| REQUIREMENT |
Please keep to the lines below from the one with "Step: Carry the" through the one with "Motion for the", and restate them word for word, ends included.
[Start of section]
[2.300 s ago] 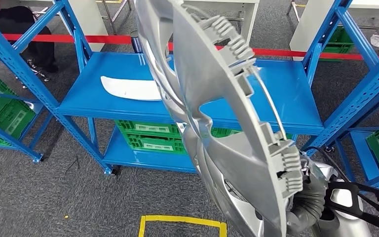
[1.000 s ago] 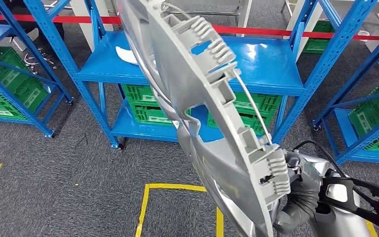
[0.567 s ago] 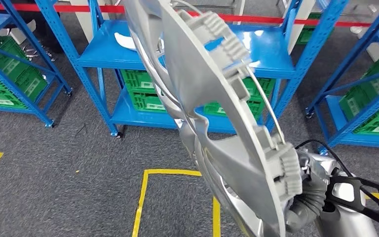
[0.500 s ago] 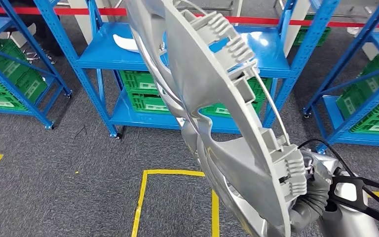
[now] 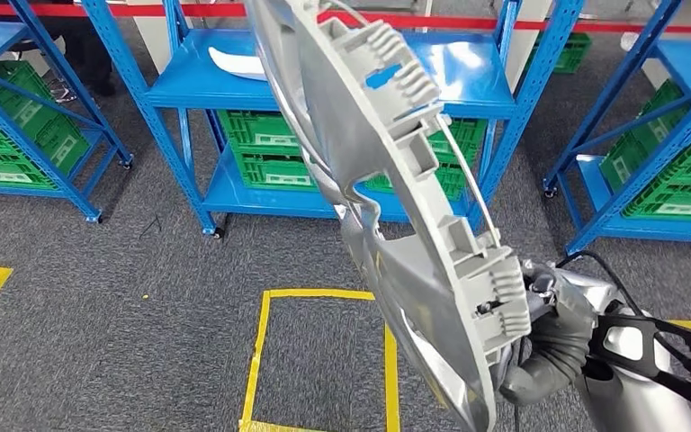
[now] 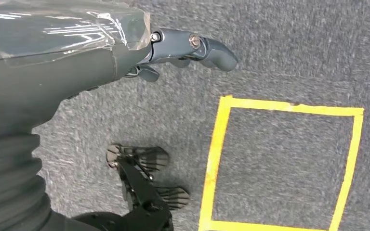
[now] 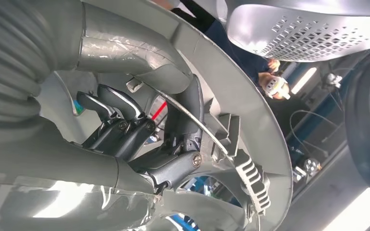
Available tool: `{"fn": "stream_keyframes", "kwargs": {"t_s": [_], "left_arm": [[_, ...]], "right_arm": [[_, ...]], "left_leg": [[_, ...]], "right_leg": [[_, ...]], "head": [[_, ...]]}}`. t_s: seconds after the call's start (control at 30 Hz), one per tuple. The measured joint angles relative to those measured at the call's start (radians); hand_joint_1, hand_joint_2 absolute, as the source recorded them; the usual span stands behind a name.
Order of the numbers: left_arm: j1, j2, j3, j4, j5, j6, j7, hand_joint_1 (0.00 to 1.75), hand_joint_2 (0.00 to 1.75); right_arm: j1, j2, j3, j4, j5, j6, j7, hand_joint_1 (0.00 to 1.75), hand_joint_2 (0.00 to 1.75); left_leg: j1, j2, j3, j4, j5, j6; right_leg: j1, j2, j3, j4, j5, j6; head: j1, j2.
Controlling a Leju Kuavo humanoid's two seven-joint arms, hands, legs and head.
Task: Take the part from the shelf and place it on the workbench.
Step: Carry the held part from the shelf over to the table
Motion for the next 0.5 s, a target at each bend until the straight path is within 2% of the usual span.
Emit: {"fn": "stream_keyframes", "kwargs": {"t_s": [0.03,0.07,0.13,0.17,0.2,0.23,0.27,0.3,0.33,0.37,0.4,0.43,0.5], "left_arm": [[0.000,0.000,-0.003,0.000,-0.004,0.001,-0.002,0.00,1.75],[0.000,0.000,-0.007,0.001,-0.006,0.003,-0.004,0.00,1.75],[-0.001,0.000,-0.016,0.004,-0.009,0.012,-0.004,0.00,1.75],[-0.002,0.001,-0.018,0.007,-0.009,0.018,-0.002,0.00,1.75],[-0.003,0.001,-0.020,0.010,-0.006,0.024,-0.001,0.00,1.75],[-0.003,0.002,-0.021,0.013,-0.002,0.029,0.001,0.00,1.75],[-0.004,0.002,-0.022,0.016,0.003,0.032,0.002,0.00,1.75],[-0.005,0.003,-0.023,0.018,0.007,0.033,0.003,0.00,1.75],[-0.006,0.004,-0.023,0.019,0.010,0.031,0.005,0.00,1.75],[-0.006,0.004,-0.024,0.019,0.012,0.027,0.006,0.00,1.75],[-0.006,0.005,-0.025,0.019,0.013,0.023,0.007,0.00,1.75],[-0.005,0.006,-0.025,0.019,0.014,0.019,0.008,0.00,1.75],[-0.001,0.007,-0.025,0.018,0.016,0.010,0.009,0.00,1.75]], "right_arm": [[0.000,-0.001,-0.001,0.000,-0.001,0.001,-0.001,1.75,1.75],[0.001,-0.002,-0.001,-0.001,-0.004,0.002,-0.003,1.75,1.75],[0.004,-0.007,-0.003,-0.001,-0.008,0.007,-0.014,1.75,1.75],[0.008,-0.011,-0.004,0.000,-0.008,0.011,-0.025,1.75,1.75],[0.013,-0.016,-0.005,0.002,-0.005,0.015,-0.039,1.75,1.75],[0.016,-0.021,-0.007,0.004,-0.001,0.018,-0.051,1.75,1.75],[0.018,-0.025,-0.008,0.006,0.004,0.020,-0.061,1.75,1.75],[0.019,-0.029,-0.010,0.009,0.009,0.020,-0.067,1.75,1.75],[0.019,-0.031,-0.012,0.011,0.012,0.020,-0.069,1.75,1.75],[0.019,-0.032,-0.014,0.013,0.015,0.019,-0.070,1.75,1.75],[0.018,-0.033,-0.016,0.014,0.015,0.018,-0.070,1.75,1.75],[0.018,-0.033,-0.018,0.015,0.015,0.017,-0.067,1.75,1.75],[0.016,-0.030,-0.019,0.016,0.011,0.015,-0.057,1.75,1.75]], "left_leg": [[0.001,0.004,-0.008,-0.007,0.017,0.007],[0.004,0.009,-0.019,-0.013,0.034,0.013],[0.001,0.015,-0.053,-0.011,0.062,0.017],[0.001,0.017,-0.072,-0.009,0.075,0.017],[0.000,0.019,-0.091,-0.006,0.088,0.016],[0.001,0.021,-0.112,-0.002,0.100,0.013],[0.002,0.023,-0.132,0.005,0.111,0.010],[0.003,0.025,-0.152,0.015,0.120,0.006],[0.002,0.026,-0.172,0.028,0.128,0.001],[0.002,0.026,-0.186,0.038,0.136,-0.004],[0.001,0.026,-0.196,0.045,0.143,-0.010],[0.001,0.026,-0.202,0.048,0.152,-0.015],[0.005,0.024,-0.211,0.050,0.160,-0.025]], "right_leg": [[0.001,0.002,-0.011,0.019,-0.024,-0.003],[0.001,0.004,-0.026,0.058,-0.063,-0.009],[0.001,0.006,-0.059,0.182,-0.154,-0.015],[0.000,0.007,-0.069,0.244,-0.178,-0.010],[-0.001,0.007,-0.068,0.286,-0.181,0.000],[-0.002,0.007,-0.051,0.295,-0.166,0.014],[-0.004,0.007,-0.016,0.266,-0.142,0.026],[-0.007,0.006,0.036,0.204,-0.128,0.034],[-0.006,0.006,0.094,0.124,-0.132,0.034],[-0.004,0.006,0.136,0.059,-0.146,0.028],[-0.002,0.007,0.160,0.015,-0.163,0.018],[0.002,0.008,0.164,-0.003,-0.171,0.008],[0.000,0.008,0.143,0.001,-0.157,-0.011]], "head": [[0.002,0.000],[0.003,0.000],[0.006,0.000],[0.006,0.000],[0.006,0.000],[0.006,0.000],[0.006,0.000],[0.006,0.000],[0.007,0.000],[0.005,0.000],[0.005,0.000],[0.004,0.000],[0.003,0.000]]}}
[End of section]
| OUTPUT OF THE EXERCISE |
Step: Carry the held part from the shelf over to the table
Motion for the next 0.5 s, a target at each bend until the straight path is within 2% of the usual span.

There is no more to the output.